Ms. Rothstein taught me her relaxation recipe, a practice that mixed gratitude with body awareness and breathing. Start with your toes, she said, and thank your body parts for their hard work. (My favorite: “Knees, I know it’s not always easy for you. You can rest now.”)
Still, the best sleep I’ve had in weeks cost $22, and lasted 33 minutes. It was a Deep Rest “class” at Inscape, a meditation studio in the Chelsea neighborhood of Manhattan designed by Winka Dubbeldam, the sought-after Dutch architect, to evoke the temple at Burning Man, and other esoteric spaces, and created by Khajak Keledjian, a founder, with his brother, Haro, of Intermix, which they sold to the Gap for $130 million in 2013.

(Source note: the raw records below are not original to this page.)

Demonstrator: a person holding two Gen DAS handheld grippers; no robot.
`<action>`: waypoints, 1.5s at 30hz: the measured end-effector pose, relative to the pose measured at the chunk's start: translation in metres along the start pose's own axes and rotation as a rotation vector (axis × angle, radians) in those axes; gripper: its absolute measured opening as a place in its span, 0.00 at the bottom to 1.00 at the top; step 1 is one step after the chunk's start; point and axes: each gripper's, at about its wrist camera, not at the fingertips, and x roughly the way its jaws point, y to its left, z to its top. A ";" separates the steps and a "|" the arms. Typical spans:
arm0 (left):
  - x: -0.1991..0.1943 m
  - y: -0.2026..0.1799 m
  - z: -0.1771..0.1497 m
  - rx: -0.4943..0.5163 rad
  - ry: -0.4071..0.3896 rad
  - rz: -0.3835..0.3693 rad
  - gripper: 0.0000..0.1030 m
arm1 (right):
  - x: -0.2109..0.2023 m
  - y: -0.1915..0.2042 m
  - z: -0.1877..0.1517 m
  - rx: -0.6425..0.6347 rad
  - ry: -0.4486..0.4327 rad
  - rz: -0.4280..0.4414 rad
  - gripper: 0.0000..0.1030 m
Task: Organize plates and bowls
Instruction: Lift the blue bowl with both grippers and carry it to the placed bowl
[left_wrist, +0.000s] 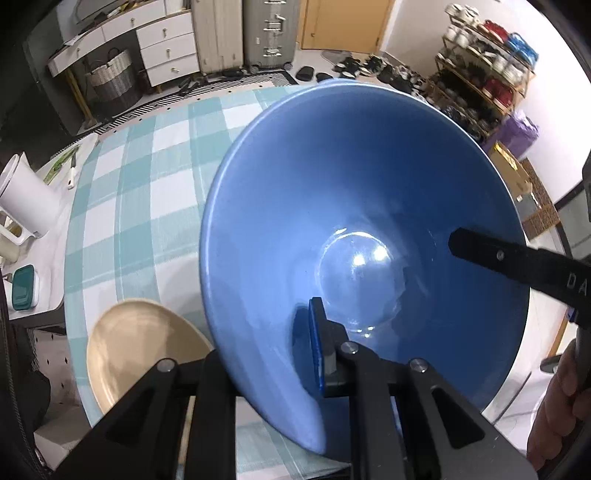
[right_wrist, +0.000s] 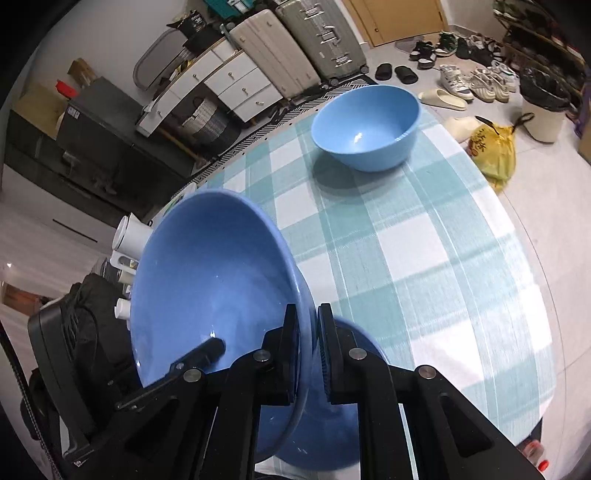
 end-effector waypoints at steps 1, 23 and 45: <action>0.000 -0.003 -0.004 0.006 0.003 0.004 0.14 | -0.003 -0.001 -0.005 -0.001 -0.001 -0.006 0.10; 0.028 -0.028 -0.060 0.083 0.052 0.083 0.18 | 0.029 -0.025 -0.063 -0.059 0.058 -0.061 0.10; 0.046 -0.052 -0.071 0.170 0.034 0.180 0.33 | 0.040 -0.035 -0.083 -0.203 -0.008 -0.140 0.11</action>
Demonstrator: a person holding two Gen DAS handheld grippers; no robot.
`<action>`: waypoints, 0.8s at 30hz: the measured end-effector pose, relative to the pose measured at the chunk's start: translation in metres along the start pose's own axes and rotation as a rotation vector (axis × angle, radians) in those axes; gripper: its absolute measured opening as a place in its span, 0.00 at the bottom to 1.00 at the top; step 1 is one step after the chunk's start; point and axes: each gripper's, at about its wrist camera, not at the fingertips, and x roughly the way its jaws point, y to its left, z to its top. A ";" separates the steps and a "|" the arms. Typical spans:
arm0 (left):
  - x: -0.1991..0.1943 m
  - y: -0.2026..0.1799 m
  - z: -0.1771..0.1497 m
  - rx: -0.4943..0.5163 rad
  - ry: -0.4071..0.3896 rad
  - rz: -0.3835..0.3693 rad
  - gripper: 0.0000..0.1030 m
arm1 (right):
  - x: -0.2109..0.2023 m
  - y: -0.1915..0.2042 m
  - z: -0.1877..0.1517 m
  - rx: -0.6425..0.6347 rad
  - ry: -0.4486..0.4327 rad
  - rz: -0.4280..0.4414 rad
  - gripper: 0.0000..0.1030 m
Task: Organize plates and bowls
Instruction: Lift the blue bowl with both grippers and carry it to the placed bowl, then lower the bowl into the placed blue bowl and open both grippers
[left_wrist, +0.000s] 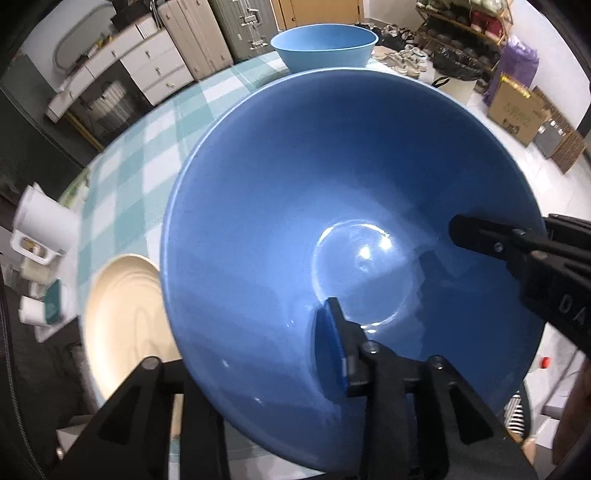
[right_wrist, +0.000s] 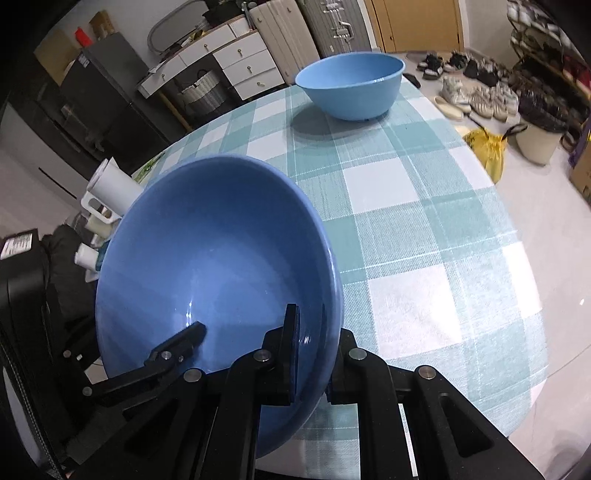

Mr. Keledjian, a meditator, aims to make the practice both secular and modern: a “mindful luxury,” he said. Though there are human “facilitators” in each class, who gently touch the feet of snoring attendees if they get too loud, the practice is guided by a recording made by an Australian female member of Mr. Keledjian’s company. “We call her ‘Skye,’” he said. It was lunchtime on a rainy Tuesday, and I settled onto a soft mat outfitted with a bolster, a pillow and a cozy fleece blanket. “Skye” urged me to stay awake, and then delivered a script like Ms. Rothstein’s, in mellifluous antipodean tones. I drifted once or twice, and from the muffled snorts of the other attendees, they did too. That night, I slept until dawn.